State Mobilizes to Fight Human Trafficking

Hundreds of police and social workers are on the alert for foreigners held against their will.

Colorado officials on Monday warned that the elusive problem of
human trafficking “is alive and well” in neighborhoods
statewide.

And public-safety chiefs are mobilizing hundreds of police officers
and social workers to watch out for trafficked workers held against
their will.

Some of the 800 trained so far, under a $450,000 federal grant,
have begun using a network of on-call interpreters who speak
Korean, Mandarin, Russian and Spanish and can help identify
potential victims.

“This is a hidden, hideous, complex crime that is against civil
rights of people around the world,” said state Rep.

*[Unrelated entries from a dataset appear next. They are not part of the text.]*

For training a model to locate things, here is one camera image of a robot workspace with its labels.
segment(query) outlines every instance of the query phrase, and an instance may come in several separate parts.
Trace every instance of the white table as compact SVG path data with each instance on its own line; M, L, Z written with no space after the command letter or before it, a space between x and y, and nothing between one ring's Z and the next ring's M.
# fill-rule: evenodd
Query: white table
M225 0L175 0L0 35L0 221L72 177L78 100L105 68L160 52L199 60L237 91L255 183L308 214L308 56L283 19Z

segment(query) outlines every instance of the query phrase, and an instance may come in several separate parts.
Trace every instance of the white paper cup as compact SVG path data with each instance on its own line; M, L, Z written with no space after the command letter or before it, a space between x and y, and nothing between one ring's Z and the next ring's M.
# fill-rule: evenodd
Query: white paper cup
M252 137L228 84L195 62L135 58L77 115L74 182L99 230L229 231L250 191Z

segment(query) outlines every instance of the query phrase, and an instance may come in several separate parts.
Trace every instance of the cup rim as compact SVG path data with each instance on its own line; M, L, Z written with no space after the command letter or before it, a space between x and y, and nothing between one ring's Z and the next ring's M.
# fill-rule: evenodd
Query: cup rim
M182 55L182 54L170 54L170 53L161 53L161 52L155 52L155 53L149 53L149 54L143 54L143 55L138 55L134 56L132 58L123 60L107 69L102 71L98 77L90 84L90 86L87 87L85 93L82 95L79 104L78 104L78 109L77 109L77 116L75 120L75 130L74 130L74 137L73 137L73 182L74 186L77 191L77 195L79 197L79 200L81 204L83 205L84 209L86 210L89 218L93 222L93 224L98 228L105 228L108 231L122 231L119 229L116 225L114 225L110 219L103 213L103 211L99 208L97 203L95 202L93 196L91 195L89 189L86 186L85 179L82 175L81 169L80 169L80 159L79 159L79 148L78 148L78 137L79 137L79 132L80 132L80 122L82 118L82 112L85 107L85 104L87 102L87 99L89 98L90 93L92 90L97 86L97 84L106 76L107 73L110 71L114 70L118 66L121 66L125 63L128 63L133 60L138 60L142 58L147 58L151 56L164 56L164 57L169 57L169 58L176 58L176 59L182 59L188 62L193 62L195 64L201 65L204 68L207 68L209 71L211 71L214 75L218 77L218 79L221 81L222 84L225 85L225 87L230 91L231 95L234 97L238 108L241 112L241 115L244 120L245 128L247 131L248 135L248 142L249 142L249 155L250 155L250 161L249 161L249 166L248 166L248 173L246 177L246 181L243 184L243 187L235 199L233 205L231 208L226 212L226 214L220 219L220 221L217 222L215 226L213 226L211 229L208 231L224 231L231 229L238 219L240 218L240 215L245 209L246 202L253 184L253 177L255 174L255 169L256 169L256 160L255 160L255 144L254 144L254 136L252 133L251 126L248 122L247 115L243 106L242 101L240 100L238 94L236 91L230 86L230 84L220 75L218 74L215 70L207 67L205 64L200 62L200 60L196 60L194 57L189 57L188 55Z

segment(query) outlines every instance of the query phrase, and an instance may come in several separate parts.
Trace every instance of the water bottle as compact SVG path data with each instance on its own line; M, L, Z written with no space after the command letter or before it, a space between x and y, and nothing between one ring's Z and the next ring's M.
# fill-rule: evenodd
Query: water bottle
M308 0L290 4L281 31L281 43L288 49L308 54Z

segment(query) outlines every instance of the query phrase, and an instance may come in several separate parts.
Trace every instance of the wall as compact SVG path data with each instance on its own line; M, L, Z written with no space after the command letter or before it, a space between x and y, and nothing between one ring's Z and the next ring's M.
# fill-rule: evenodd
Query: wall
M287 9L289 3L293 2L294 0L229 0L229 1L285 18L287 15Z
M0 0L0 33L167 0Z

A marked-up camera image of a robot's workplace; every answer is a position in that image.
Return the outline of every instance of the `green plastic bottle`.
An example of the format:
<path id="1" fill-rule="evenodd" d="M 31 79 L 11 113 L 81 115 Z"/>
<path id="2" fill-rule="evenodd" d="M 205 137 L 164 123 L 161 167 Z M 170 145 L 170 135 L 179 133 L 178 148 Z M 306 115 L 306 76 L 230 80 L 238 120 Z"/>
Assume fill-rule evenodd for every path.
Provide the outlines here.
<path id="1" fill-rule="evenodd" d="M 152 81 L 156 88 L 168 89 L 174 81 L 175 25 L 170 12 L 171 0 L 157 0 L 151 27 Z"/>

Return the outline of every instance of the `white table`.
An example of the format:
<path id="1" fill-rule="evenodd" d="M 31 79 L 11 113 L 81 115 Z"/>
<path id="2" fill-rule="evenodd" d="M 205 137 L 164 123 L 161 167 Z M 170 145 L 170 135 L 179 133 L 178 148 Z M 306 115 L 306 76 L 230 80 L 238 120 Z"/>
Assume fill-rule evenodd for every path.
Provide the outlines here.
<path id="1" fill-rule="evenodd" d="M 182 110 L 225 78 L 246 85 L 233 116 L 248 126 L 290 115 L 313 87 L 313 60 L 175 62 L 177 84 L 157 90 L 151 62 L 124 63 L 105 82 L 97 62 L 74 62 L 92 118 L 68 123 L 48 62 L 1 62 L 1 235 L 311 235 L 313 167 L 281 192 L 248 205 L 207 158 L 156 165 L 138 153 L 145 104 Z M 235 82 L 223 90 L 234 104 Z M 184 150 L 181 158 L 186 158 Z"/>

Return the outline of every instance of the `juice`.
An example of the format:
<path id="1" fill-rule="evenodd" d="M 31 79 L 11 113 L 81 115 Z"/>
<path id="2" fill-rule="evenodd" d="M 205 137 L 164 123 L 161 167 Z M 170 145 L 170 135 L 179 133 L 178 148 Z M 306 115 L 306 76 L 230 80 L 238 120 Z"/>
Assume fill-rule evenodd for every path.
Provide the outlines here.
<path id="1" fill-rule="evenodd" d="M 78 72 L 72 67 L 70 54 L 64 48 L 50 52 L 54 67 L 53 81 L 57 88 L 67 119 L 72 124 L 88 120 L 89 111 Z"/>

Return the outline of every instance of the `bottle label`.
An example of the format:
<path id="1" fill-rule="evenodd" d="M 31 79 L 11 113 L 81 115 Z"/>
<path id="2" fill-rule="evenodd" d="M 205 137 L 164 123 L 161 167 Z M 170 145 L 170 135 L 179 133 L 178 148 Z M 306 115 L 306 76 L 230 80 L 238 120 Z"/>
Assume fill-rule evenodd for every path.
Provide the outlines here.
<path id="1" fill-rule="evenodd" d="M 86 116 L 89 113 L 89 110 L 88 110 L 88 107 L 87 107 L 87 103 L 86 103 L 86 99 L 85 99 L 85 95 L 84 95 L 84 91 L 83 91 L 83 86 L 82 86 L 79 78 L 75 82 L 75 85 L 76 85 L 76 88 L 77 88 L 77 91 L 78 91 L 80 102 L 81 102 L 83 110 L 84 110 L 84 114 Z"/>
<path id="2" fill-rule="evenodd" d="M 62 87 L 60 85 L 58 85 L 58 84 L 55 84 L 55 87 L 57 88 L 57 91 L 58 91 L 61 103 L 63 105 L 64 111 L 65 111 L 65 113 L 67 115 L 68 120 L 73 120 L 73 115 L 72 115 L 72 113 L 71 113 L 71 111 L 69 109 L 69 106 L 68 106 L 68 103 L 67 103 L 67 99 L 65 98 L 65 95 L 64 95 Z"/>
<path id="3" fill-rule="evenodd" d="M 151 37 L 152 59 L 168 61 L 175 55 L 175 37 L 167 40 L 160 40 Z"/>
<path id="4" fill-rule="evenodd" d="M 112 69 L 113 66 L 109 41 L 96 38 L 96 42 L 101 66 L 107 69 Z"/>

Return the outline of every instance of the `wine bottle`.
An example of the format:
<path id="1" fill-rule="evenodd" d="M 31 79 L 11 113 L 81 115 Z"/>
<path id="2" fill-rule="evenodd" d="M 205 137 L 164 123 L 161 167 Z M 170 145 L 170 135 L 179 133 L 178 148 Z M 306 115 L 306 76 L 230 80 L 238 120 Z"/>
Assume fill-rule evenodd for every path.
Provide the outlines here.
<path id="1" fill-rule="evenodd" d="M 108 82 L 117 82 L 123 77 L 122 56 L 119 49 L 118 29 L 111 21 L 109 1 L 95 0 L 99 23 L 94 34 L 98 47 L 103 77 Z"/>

Alice
Borodkin, D-Denver, leader of a task force scheduled to address
legislative committees today.

A task-force study completed this month refers to recent cases,
including a Denver police crackdown on Korean-run spas and the
conviction of an Aurora couple from Saudi Arabia who kept an
Indonesian woman as a slave.

Meanwhile, FBI agents in December finished two investigations of
farmworkers held against their will, FBI spokeswoman Rene
VonderHaar said.

“If we hear about it, we will work it,” she said.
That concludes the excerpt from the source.